AI/ML Product Metrics Framework
How to define and connect technical model metrics to business outcomes for AI-powered features.
When to Use This Framework
Use this when asked: "How would you measure the success of a recommendation system?", "How do you define good metrics for an AI feature?", "Our model accuracy improved but engagement dropped — what happened?"
The Core Insight: Two Metric Layers
Every AI feature has two distinct layers of metrics that must both be healthy. Candidates who only discuss one layer will miss the real PM skill being tested.
Layer 1 — Model quality metrics: Is the model technically performing well? Layer 2 — Business and user metrics: Is the model creating value for users and the business?
These layers can diverge. A model can improve on precision and still hurt the user experience, or vice versa. Your job as a PM is to connect both.
Layer 1: Model Quality Metrics
Classification Metrics
Used for models that predict a category or label (spam / not spam, fraud / not fraud, churn / not churn).
Accuracy: Percentage of predictions that are correct. Simple but misleading for imbalanced datasets. If 99% of emails are not spam, a model that always predicts "not spam" has 99% accuracy but catches zero spam.
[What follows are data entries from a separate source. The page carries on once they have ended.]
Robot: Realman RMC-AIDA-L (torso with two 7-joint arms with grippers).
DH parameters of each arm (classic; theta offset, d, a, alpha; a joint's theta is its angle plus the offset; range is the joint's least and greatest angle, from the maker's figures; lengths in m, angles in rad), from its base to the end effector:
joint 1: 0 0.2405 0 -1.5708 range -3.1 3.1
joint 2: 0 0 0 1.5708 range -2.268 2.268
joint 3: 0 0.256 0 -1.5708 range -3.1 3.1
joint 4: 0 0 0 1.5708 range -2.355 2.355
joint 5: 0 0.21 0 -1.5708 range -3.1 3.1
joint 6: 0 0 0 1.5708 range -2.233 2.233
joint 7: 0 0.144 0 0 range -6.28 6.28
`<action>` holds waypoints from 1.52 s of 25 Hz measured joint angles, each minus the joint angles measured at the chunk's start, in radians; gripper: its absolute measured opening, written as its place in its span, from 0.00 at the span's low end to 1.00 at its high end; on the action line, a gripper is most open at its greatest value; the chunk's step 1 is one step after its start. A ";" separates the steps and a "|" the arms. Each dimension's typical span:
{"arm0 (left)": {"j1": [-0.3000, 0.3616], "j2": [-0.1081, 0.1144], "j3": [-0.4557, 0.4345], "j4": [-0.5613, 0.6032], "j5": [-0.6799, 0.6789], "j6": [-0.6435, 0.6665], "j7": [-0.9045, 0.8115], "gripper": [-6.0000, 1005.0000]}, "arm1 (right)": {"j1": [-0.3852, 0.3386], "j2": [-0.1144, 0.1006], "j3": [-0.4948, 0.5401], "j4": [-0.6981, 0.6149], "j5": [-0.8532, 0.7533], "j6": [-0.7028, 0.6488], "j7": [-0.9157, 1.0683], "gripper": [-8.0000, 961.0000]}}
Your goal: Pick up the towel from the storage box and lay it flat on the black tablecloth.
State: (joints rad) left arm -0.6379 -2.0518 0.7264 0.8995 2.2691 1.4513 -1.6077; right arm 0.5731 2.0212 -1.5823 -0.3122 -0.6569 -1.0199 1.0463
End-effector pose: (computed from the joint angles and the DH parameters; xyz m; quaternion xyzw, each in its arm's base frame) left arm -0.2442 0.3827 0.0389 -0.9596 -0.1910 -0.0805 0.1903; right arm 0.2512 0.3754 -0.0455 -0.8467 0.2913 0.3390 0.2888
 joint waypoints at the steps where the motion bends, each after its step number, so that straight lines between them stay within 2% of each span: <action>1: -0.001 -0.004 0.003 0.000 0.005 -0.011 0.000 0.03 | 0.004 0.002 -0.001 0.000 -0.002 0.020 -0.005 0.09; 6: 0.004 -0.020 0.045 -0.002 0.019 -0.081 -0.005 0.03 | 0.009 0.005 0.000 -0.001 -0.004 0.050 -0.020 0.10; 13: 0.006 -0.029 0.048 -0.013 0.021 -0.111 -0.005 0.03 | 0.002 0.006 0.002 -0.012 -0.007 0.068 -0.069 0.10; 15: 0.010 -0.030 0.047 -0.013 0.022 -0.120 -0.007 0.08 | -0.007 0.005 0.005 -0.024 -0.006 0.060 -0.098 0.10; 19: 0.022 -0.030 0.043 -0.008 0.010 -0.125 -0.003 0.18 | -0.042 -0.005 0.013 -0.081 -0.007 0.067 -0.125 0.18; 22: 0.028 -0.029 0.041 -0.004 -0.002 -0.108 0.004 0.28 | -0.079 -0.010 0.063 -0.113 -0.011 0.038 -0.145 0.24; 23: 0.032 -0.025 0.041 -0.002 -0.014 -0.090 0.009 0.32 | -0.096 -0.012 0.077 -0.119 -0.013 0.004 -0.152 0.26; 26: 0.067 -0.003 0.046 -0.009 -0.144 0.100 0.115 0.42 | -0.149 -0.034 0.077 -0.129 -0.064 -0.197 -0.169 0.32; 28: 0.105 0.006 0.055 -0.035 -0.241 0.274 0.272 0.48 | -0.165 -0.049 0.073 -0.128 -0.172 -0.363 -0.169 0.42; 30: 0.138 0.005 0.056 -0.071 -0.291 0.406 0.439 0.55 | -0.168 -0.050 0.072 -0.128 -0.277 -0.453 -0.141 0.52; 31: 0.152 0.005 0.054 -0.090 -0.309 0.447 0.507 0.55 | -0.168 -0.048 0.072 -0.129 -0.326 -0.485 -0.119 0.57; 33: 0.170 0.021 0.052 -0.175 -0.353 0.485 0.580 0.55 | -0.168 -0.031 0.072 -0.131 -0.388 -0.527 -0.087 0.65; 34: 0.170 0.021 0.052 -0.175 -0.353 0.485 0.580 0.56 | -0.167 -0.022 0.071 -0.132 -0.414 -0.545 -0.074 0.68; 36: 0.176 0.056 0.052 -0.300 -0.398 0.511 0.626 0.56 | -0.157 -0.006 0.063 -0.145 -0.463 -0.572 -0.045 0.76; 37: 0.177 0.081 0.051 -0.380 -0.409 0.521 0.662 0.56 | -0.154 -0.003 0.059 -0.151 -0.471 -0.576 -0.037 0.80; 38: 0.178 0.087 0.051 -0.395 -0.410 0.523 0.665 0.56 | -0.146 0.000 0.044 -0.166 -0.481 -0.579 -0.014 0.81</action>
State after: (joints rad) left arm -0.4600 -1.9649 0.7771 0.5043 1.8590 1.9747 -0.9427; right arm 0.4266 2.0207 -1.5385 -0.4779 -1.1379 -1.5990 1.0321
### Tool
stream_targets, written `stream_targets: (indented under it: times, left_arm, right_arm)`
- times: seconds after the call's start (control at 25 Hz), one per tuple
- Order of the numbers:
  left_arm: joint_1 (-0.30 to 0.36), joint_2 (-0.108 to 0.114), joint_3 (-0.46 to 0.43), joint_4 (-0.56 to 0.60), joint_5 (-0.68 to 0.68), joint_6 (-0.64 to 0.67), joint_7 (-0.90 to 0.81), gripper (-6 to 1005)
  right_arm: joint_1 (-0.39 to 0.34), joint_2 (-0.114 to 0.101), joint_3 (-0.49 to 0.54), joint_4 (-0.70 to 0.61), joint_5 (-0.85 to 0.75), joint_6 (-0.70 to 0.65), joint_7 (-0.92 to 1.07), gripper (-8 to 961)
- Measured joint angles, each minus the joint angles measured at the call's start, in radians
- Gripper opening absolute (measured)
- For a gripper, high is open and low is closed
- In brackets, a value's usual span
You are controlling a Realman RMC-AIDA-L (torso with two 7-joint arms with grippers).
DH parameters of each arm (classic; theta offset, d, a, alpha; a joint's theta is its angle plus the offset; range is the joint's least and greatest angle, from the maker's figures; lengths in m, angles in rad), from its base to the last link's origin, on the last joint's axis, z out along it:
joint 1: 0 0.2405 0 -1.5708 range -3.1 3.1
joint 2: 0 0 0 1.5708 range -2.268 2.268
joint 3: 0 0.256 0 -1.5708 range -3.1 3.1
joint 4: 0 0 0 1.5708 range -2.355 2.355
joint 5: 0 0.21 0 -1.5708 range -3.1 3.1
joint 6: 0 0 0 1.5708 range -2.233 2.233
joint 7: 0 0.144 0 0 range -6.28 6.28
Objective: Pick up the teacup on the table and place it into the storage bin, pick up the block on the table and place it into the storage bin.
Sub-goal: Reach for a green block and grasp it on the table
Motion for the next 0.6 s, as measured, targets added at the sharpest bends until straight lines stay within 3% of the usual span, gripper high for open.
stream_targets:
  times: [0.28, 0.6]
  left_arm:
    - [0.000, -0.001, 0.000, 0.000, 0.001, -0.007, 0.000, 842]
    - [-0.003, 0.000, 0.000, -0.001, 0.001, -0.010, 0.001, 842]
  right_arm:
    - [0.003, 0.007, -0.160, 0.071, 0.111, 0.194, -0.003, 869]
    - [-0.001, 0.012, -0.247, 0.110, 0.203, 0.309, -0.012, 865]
Precision: Of all the times the model predicted "positive," how often was it right? High precision = few false positives.
Recall (Sensitivity): Of all the actual positive cases, how many did the model catch? High recall = few false negatives.
F1 Score: The harmonic mean of precision and recall. Use when you need to balance both.
The precision-recall tradeoff: Raising the decision threshold increases precision but decreases recall. Lowering it does the opposite. As a PM, you choose the threshold based on the cost of each type of error.
Example: A spam filter with low precision annoys users by blocking legitimate email. A spam filter with low recall fails to protect users. Which error is worse depends on your product's context and user expectations.
AUC-ROC: Area Under the Receiver Operating Characteristic curve. Measures how well the model ranks positives above negatives across all thresholds. A value of 1.0 is perfect; 0.5 is random. Useful for comparing models independent of threshold choice.
Ranking and Recommendation Metrics
Used for feeds, search results, and recommendation systems.
Precision@K: Of the top K results shown, what fraction were relevant?
Recall@K: Of all relevant items, what fraction appeared in the top K?
NDCG (Normalized Discounted Cumulative Gain): Measures ranking quality, weighting items shown higher more heavily. More accurate than Precision@K because it accounts for position.
Coverage: What percentage of the total item catalog does the model ever recommend? Low coverage means users are stuck in a filter bubble.
Diversity: Are recommendations varied, or does the model keep surfacing the same items? Diversity metrics prevent recommendation fatigue.
Regression and Generation Metrics
MAE / RMSE: For continuous predictions (price estimates, time predictions). Mean Absolute Error is more interpretable; RMSE penalizes large errors more heavily.
BLEU / ROUGE: For text generation tasks. Measure overlap between generated and reference text. Useful for summarization, translation. Note: high BLEU does not guarantee high user satisfaction — these are proxies.
Layer 2: Business and User Metrics
Model quality metrics are internal. Users do not experience precision and recall — they experience outcomes.
Map each model quality metric to a user outcome:
- Better spam precision → fewer false blocks → fewer support tickets from "my email disappeared"
- Better recall for recommendations → users find content they love → higher session time and return rate
- Lower latency in a prediction API → faster page load → higher conversion
Apply the HEART and AARRR frameworks to AI features the same way you would for any other product feature. The AI layer is invisible to users; what they experience is the product surface.
Watch for divergence signals:
Feedback Loops and Data Flywheel
AI products often create self-reinforcing feedback loops. Understand both the upside and the risk.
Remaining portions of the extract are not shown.